Expensive Fox Racing Shox internal bypass dampers peeking out from behind the special 35-inch BFGoodrich tires are the Raptor's secret sauce, however (and they are expensive-SVT boss Hermann Salenbauch, an ebullient German whose résumé includes stints at BMW and Rover, says when he presented the Raptor program to Ford product development brass, one of them saw the piece cost for the dampers and exclaimed: "I could get half a V-8 for that!"). Boasting 11.4 inches of travel up front, and 12.2 at the rear, the Fox Racing Shox help the Raptor shrug off monstrous high-speed off-road impacts that would pop the springs through the fenders of a regular truck, yet deliver such sublime body control it rides like a Range Rover on the blacktop. It's that good.

But there's one thing the Raptor's been missing-power. Though massaged to deliver 310 horsepower and 365 pound-feet of torque, even an SVT-tuned 5.4-liter Ford Triton V-8 is not the world's most scintillating powerplant. Throttle response is a touch languid, and by the time you reach the 5000-rpm power peak it's gasping as hard as Danny DeVito running a marathon. The Raptor needed more grunt. The good news is, it's got it.

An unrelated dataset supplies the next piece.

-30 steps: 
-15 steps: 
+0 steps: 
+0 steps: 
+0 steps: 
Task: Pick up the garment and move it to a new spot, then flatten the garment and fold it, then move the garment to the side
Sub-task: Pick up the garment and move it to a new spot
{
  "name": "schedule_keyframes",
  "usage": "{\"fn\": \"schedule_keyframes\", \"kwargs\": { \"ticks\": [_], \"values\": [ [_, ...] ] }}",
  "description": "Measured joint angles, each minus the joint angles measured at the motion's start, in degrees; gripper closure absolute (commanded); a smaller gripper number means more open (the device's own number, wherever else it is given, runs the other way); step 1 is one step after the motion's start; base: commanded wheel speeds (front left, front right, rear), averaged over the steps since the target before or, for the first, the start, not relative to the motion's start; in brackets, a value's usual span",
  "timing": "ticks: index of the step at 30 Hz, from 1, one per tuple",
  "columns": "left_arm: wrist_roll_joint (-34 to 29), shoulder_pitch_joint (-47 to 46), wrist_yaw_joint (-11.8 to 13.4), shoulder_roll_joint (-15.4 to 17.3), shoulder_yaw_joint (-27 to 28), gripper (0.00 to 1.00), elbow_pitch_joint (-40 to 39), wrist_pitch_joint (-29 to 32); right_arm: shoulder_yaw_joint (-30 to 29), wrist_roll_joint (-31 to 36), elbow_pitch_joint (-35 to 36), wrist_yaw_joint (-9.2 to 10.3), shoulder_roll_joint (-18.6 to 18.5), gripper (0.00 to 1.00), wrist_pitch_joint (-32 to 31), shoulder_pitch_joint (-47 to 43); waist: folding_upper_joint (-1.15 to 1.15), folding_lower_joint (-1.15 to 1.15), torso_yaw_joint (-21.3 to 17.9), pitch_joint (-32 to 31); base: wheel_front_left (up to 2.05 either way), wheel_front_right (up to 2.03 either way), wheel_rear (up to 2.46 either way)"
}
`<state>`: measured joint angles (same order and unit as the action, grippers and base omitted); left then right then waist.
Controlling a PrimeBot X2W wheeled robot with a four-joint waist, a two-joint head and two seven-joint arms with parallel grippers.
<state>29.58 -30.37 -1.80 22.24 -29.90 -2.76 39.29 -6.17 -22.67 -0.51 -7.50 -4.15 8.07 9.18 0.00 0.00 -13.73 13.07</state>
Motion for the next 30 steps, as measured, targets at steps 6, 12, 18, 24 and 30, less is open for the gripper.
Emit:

Ford's new 6.2-liter V-8 is the engine the Raptor was always meant to have; the decision to launch with a tuned Triton was made when the engine and truck development programs got six months out of phase. Built at Ford's Romeo engine plant, the new 6.2 is a conventional iron-block, aluminum-head V-8 with single overhead camshafts, variable camshaft timing, and two valves-and two spark plugs-per cylinder. The crank is secured by four bolt main bearing caps, cross-bolted for extra durability. Forged-steel connecting rods are standard, as are lightweight magnesium cam covers and a composite intake manifold.

The base engine made its debut in the 2011 Ford Super Duty with 385 horsepower and 405 pound-feet of torque. A unique cam profile means the engine pumps out 411 horsepower at 5500 rpm and 434 pound-feet at 4500 rpm in Raptor trim. That's a useful 26-horse bump in power and a 29-pound-foot increase in torque, not to mention an extra 101 horsepower and 69 pound-feet over the old 5.4-liter engine. But the raw numbers don't tell the whole story.